(Supplied information):
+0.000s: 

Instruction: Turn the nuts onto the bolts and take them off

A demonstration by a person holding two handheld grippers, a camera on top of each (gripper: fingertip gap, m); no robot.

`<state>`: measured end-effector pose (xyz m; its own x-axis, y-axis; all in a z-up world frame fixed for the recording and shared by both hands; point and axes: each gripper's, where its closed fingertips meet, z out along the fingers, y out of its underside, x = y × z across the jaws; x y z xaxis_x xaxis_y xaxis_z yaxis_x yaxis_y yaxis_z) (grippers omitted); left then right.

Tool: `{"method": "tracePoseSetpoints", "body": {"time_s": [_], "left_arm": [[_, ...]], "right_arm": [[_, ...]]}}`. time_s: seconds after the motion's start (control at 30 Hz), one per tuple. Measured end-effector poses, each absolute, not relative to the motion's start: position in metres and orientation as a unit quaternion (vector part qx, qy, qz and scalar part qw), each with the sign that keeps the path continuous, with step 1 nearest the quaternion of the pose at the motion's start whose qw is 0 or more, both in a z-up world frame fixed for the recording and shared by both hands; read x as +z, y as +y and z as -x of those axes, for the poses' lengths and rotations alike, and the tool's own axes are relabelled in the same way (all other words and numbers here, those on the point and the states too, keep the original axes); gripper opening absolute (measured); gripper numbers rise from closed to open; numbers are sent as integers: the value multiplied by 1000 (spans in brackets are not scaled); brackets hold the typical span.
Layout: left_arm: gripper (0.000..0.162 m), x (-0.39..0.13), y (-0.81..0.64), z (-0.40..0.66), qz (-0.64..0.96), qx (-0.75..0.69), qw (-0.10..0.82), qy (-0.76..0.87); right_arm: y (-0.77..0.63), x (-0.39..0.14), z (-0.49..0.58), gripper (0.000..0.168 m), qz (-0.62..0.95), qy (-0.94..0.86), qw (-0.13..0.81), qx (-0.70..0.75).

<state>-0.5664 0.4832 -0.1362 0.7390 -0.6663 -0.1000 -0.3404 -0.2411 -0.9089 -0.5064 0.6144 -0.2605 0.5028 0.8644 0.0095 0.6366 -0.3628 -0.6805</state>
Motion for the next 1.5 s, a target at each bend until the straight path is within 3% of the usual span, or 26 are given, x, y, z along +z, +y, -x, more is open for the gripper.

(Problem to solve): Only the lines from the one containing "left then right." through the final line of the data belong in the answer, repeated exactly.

(The answer):
`<state>`: measured end-effector pose (xyz m; its own x-axis, y-axis; all in a z-up world frame fixed for the recording and shared by both hands; point and axes: each gripper's, where its closed fingertips meet, z out along the fingers, y out of its underside, x = y × z across the jaws; x y z xaxis_x xaxis_y xaxis_z yaxis_x yaxis_y yaxis_z) (grippers omitted); left then right.

Tool: `{"method": "tracePoseSetpoints", "body": {"time_s": [_], "left_arm": [[_, ...]], "right_arm": [[_, ...]]}}`. time_s: seconds after the motion's start (control at 30 Hz), one per tuple. Measured end-effector poses, each absolute, not relative to the motion's start: position in metres and orientation as a unit quaternion (vector part qx, qy, qz and scalar part qw), each with the sign that keeps the path continuous, with step 1 nearest the quaternion of the pose at the motion's start whose qw is 0 or more, both in a z-up world frame fixed for the recording and shared by both hands; read x as +z, y as +y and z as -x of those axes, for the poses' lengths and rotations alike, and the tool's own axes are relabelled in the same way (all other words and numbers here, those on the point and the states too, keep the original axes); gripper opening absolute (measured); gripper numbers rise from closed to open; numbers are sent as integers: the value multiplied by 1000 (spans in brackets are not scaled); brackets hold the typical span.
Layout: left_arm: gripper (0.000..0.162 m), x (-0.39..0.13), y (-0.81..0.64), z (-0.40..0.66), qz (-0.64..0.96), qx (-0.75..0.69), qw (-0.10..0.82), qy (-0.76..0.87); right_arm: y (-0.77..0.63), x (-0.39..0.14), z (-0.49..0.58), gripper (0.000..0.168 m), qz (-0.62..0.95), qy (-0.94..0.86), qw (-0.13..0.81), qx (-0.70..0.75).

<state>-0.5664 0.4832 -0.1362 0.7390 -0.6663 -0.1000 -0.3404 -0.2411 -0.9089 -0.5064 0.6144 -0.2605 0.5028 0.8644 0.0095 0.6366 -0.3628 -0.6805</state>
Motion for the next 1.5 s, a target at each bend until the straight path is within 3% of the usual span, or 26 are given, x, y, z along +z, +y, -x, more is open for the gripper.

What appears above is the complete answer.